<<<<
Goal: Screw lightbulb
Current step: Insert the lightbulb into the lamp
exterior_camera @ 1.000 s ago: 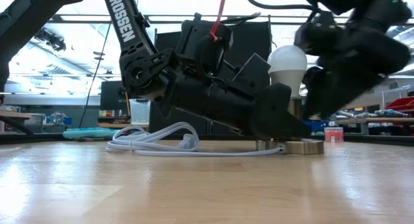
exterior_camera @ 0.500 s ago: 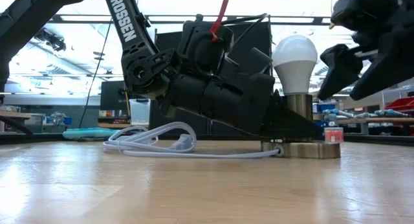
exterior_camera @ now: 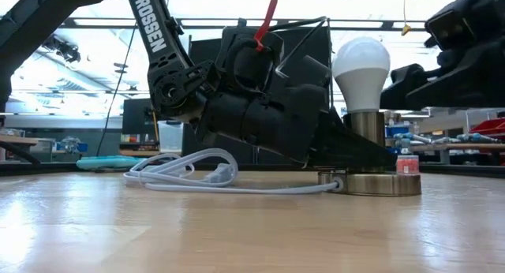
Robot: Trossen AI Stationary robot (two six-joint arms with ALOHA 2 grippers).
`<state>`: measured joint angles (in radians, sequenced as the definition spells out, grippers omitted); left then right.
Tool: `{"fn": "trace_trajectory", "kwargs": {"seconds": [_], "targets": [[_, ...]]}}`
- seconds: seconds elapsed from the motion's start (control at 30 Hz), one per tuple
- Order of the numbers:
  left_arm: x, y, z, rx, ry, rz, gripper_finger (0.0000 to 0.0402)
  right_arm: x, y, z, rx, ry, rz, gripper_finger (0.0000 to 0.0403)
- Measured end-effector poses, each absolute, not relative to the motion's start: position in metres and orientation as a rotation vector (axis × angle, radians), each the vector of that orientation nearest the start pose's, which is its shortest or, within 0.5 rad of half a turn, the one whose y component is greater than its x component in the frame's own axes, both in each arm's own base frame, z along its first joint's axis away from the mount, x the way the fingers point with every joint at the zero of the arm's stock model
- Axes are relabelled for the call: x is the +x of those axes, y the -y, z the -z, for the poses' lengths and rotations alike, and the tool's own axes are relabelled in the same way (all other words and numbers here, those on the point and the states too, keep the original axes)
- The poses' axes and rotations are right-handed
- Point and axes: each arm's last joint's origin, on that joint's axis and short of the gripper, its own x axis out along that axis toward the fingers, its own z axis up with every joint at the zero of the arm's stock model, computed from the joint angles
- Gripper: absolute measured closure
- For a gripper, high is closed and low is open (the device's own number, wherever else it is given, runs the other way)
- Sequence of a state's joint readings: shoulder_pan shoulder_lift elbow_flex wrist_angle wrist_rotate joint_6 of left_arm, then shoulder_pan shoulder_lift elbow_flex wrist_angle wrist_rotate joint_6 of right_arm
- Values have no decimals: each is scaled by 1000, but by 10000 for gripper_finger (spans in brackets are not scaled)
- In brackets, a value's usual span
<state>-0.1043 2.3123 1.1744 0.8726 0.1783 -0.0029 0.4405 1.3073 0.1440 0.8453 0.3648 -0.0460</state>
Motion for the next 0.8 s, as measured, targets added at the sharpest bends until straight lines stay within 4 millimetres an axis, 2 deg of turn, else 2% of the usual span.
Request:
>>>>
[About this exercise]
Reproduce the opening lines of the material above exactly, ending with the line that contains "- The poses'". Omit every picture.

[Solution for this task]
Goal: Screw lightbulb
Current step: Insert the lightbulb into the lamp
exterior_camera @ 1.000 s ago: 
exterior_camera @ 0.500 s ago: 
exterior_camera @ now: 
Robot: Trossen AI Stationary robot (two six-joint arms with ALOHA 2 grippers).
`<state>`: measured joint angles (in radians, sequenced as the definition spells out, grippers omitted); left then right.
Tool: `{"fn": "trace_trajectory", "kwargs": {"seconds": [_], "targets": [[_, ...]]}}`
- seconds: seconds elapsed from the motion's start (control at 30 Hz), one per tuple
- Order of the numbers:
  left_arm: x, y, z, rx, ry, rz, gripper_finger (0.0000 to 0.0402)
  right_arm: x, y, z, rx, ry, rz, gripper_finger (0.0000 to 0.0403)
- Measured end-effector poses, each absolute, not relative to the motion's start: position in metres and orientation as a rotation vector (axis × angle, radians), each the vector of that orientation nearest the start pose's, which is its shortest or, within 0.5 rad of half a turn, the one whose y component is greater than its x component in the frame's own axes, both in each arm's own base frame, z along its first joint's axis away from the mount, x the way the fingers point with every joint at the zero of the arm's stock model
- Axes are relabelled for the call: x is the +x of those axes, y the -y, z the -z, for the poses' lengths and rotations alike, and the tool's own axes are relabelled in the same way (all other words and numbers here, those on the point and the states too, keep the original axes)
- The poses' axes and rotations are right-handed

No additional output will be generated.